** What you are asked to do **
Every record that follows is to be copied exactly, with the pictures omitted.

** Material provided **
====

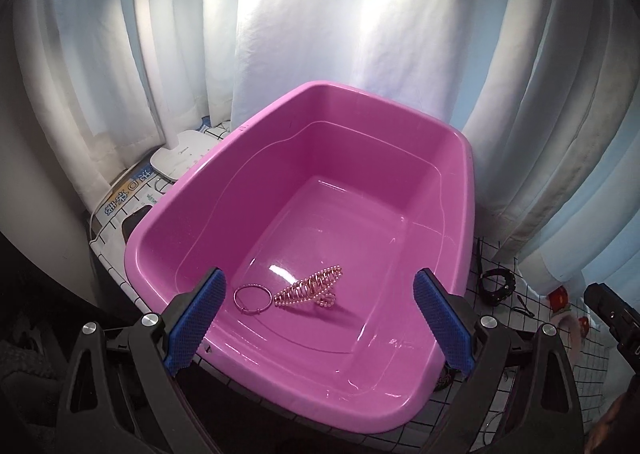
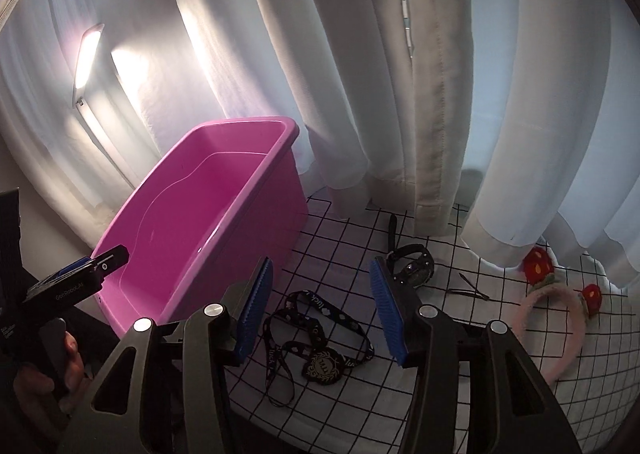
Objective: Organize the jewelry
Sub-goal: 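Move both tools back over the table toward the lanyard and second bangle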
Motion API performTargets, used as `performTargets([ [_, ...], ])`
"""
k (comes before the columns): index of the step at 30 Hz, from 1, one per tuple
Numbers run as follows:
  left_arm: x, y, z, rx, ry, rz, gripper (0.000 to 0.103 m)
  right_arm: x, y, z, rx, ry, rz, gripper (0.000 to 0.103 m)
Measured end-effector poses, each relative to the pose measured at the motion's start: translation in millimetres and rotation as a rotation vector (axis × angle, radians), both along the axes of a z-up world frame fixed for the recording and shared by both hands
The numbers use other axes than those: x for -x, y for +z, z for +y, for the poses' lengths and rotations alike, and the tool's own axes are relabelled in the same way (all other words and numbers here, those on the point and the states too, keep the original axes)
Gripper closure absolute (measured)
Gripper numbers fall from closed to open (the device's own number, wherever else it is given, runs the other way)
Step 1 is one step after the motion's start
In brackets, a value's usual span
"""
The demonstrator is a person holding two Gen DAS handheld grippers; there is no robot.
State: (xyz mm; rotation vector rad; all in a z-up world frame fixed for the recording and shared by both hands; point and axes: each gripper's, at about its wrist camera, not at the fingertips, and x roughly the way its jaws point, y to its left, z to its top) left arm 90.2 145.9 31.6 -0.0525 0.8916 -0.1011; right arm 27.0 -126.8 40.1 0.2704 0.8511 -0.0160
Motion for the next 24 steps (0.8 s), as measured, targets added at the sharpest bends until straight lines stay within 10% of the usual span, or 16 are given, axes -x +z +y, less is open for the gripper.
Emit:
performTargets([
  [10, 61, -3, -82, -0.003, -0.247, 0.005, 0.009, 109, -33, -59, -0.009, -0.208, 0.058, 0.047],
  [24, 96, -98, -138, -0.076, -0.414, 0.166, 0.007, 151, -148, -59, -0.095, -0.276, 0.282, 0.039],
])
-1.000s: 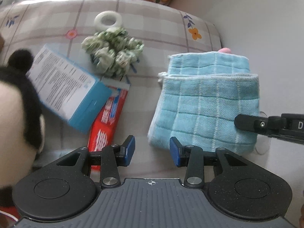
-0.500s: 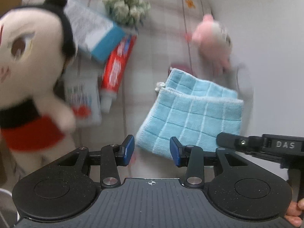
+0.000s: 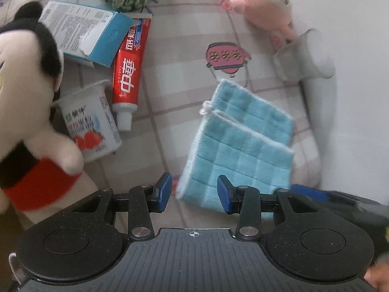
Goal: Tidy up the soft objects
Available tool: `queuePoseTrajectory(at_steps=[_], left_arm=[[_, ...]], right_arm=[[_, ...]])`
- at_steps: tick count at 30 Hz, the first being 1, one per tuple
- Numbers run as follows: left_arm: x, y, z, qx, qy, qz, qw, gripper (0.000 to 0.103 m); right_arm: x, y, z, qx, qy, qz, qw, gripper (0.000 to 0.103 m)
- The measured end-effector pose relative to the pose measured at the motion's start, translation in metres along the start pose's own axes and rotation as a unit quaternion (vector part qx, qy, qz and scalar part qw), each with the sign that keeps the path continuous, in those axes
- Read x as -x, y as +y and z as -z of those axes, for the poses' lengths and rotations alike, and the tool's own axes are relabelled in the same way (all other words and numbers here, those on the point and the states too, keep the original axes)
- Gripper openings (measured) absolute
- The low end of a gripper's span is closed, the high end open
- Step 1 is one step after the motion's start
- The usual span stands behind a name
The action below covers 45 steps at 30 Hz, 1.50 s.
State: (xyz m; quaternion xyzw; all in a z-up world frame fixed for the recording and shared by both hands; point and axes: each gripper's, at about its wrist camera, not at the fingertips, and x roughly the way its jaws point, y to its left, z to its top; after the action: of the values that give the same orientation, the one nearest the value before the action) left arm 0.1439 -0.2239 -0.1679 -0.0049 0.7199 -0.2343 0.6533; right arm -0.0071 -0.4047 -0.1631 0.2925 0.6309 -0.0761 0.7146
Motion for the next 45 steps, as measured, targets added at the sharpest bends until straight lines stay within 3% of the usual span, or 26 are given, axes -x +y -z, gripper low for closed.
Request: queuePoseTrajectory(at_steps=[6, 13, 16, 18, 21, 28, 32, 38, 45], left_arm=[[-0.015, -0.004, -0.019, -0.022, 0.020, -0.036, 0.9989, 0.040], [-0.036, -0.016, -0.031, -0.044, 0.014, -0.053, 0.9975, 0.040], [-0.046, -0.022, -0.034, -0.054, 0.013, -0.062, 0.9965, 0.040], [-0.051, -0.026, -0.035, -0.061, 0.010, -0.065, 0.9960, 0.040], [-0.055, -0.031, -0.035, -0.069, 0.005, -0.071, 0.9951, 0.040], [-0.057, -0.033, -0.038, -0.068, 0.001, -0.069, 0.9953, 0.040], [-0.046, -0.027, -0.037, -0.065, -0.013, -0.060, 0.9960, 0.041], [-0.005, -0.017, -0.030, -0.075, -0.056, -0.031, 0.9951, 0.043], [0.026, -0.017, -0.015, -0.114, -0.062, 0.009, 0.9915, 0.049]], right_arm=[[-0.002, 0.020, 0.018, 0.066, -0.023, 0.035, 0.997, 0.064], [-0.020, 0.023, 0.035, 0.065, -0.015, 0.034, 0.997, 0.060], [-0.025, 0.021, 0.037, 0.058, -0.012, 0.026, 0.998, 0.047], [-0.025, 0.018, 0.039, 0.053, -0.008, 0.022, 0.998, 0.022], [-0.026, 0.011, 0.040, 0.027, -0.005, -0.004, 1.000, 0.008], [0.004, -0.008, 0.036, -0.059, -0.043, -0.089, 0.993, 0.007], [0.012, -0.018, 0.026, -0.104, -0.063, -0.117, 0.986, 0.006], [0.015, -0.032, 0.013, -0.170, -0.089, -0.156, 0.969, 0.006], [0.010, -0.042, -0.004, -0.223, -0.124, -0.191, 0.948, 0.006]])
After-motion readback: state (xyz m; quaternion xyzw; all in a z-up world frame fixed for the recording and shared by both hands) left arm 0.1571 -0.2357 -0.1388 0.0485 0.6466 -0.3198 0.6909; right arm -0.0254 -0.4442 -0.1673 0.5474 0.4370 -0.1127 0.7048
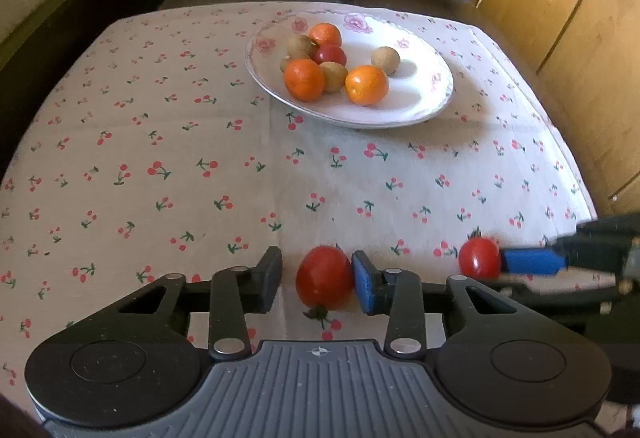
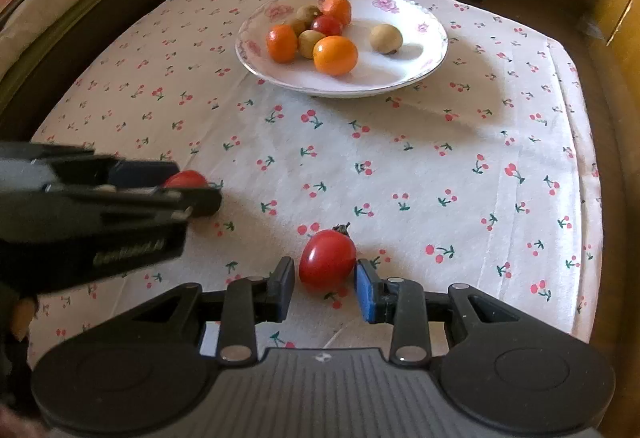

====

** Worked solution **
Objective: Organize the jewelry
Sub-goal: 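Move both tools back over the table toward the lanyard and second bangle
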Motion API performTargets, used as `performTargets([ [_, ...], ])`
"""
k (comes before the columns): index of the step at 30 Hz, from 1, one per tuple
Numbers run as follows:
  left_arm: x, y, z, rx, ry, rz, gripper (0.000 to 0.103 m)
  right_arm: x, y, z, rx, ry, rz, gripper (0.000 to 0.103 m)
Measured end-effector poses, each relative to the pose measured at the motion's start: translation in millimetres and rotation as a rotation vector (axis × angle, radians), both along the axes of a z-up world frame fixed for the recording and shared by both hands
The numbers use other axes than those: x for -x, y for +z, z for +y, for the poses' lengths and rotations alike, and the tool's own axes are relabelled in the same way (all other words and numbers here, those on the point and the states too, keep the original axes)
Gripper closure absolute (measured)
Gripper numbers fall from closed to open (the device's own number, wherever else it is given, runs the other way)
Step 1 is one step after the motion's start
In brackets, a value's usual span
"""
The demonstrator is a person holding two Gen DAS handheld grippers; there is no robot.
State: (xyz mm; rotation vector rad; all in a z-up world frame fixed for the recording and shared by both hands; point and axes: each gripper's, at about its wrist camera, not at the fingertips, and x roughly the way its jaws point, y to its left, z to its top) left arm 90.2 145.9 31.6 -0.0525 0.8916 -0.1011; right arm 27.0 -126.8 40.1 0.2704 0.8511 -0.0160
Motion for the next 24 steps (0.8 s), as measured, targets added at the sharpest bends until straight lines stay within 10% of the usual span, or 16 are given, axes -x +z +y, less is open for the gripper.
Emit:
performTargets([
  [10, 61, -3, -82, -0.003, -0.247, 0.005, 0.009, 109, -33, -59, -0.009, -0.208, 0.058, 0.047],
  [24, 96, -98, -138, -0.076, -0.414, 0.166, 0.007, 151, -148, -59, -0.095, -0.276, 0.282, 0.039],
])
-1.000s: 
-0.500s: 
+0.000s: 
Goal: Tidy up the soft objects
Available tool: `queuePoseTrajectory(at_steps=[_], left_arm=[[_, ...]], right_arm=[[_, ...]])`
- at_steps: tick count at 30 Hz, the first being 1, one per tuple
- Numbers run as follows: left_arm: x, y, z, qx, qy, qz, qw, gripper (0.000 to 0.103 m); right_arm: x, y, z, qx, qy, qz, qw, gripper (0.000 to 0.103 m)
- The measured end-effector pose relative to the pose measured at the motion's start, translation in metres along the start pose's own axes and rotation as a unit quaternion (vector part qx, qy, qz and scalar part qw), each with the sign that keeps the path continuous, in those axes
- Read x as -x, y as +y and z as -z of those axes, for the poses' lengths and rotations alike, and the tool's own axes are relabelled in the same way (all other words and numbers here, those on the point and the states too, keep the original axes)
- Gripper openings (measured) absolute
- The low end of a gripper's span is closed, the high end open
- Step 1 is one step after the motion's start
- The usual span stands behind a name
The action below covers 45 steps at 30 Hz, 1.50 s.
State: (xyz m; quaternion xyzw; all in a z-up world frame fixed for the recording and shared by both hands; point and axes: each gripper's, at about its wrist camera, not at the fingertips, and x roughly the way its jaws point, y to its left, z to its top; after the action: of the values that give the same orientation, the one nearest the value before the action) left arm 0.1439 -0.2239 -0.1679 -0.0049 0.7199 -0.2343 0.6533; right arm -0.0071 -0.4047 -0.1631 0.2925 0.6309 -0.0761 0.7146
Motion for the next 45 steps, as measured, targets added at the sharpest bends until straight lines stay within 3% of the usual span, or 26 are given, axes -x +y -z, gripper low for closed.
Request: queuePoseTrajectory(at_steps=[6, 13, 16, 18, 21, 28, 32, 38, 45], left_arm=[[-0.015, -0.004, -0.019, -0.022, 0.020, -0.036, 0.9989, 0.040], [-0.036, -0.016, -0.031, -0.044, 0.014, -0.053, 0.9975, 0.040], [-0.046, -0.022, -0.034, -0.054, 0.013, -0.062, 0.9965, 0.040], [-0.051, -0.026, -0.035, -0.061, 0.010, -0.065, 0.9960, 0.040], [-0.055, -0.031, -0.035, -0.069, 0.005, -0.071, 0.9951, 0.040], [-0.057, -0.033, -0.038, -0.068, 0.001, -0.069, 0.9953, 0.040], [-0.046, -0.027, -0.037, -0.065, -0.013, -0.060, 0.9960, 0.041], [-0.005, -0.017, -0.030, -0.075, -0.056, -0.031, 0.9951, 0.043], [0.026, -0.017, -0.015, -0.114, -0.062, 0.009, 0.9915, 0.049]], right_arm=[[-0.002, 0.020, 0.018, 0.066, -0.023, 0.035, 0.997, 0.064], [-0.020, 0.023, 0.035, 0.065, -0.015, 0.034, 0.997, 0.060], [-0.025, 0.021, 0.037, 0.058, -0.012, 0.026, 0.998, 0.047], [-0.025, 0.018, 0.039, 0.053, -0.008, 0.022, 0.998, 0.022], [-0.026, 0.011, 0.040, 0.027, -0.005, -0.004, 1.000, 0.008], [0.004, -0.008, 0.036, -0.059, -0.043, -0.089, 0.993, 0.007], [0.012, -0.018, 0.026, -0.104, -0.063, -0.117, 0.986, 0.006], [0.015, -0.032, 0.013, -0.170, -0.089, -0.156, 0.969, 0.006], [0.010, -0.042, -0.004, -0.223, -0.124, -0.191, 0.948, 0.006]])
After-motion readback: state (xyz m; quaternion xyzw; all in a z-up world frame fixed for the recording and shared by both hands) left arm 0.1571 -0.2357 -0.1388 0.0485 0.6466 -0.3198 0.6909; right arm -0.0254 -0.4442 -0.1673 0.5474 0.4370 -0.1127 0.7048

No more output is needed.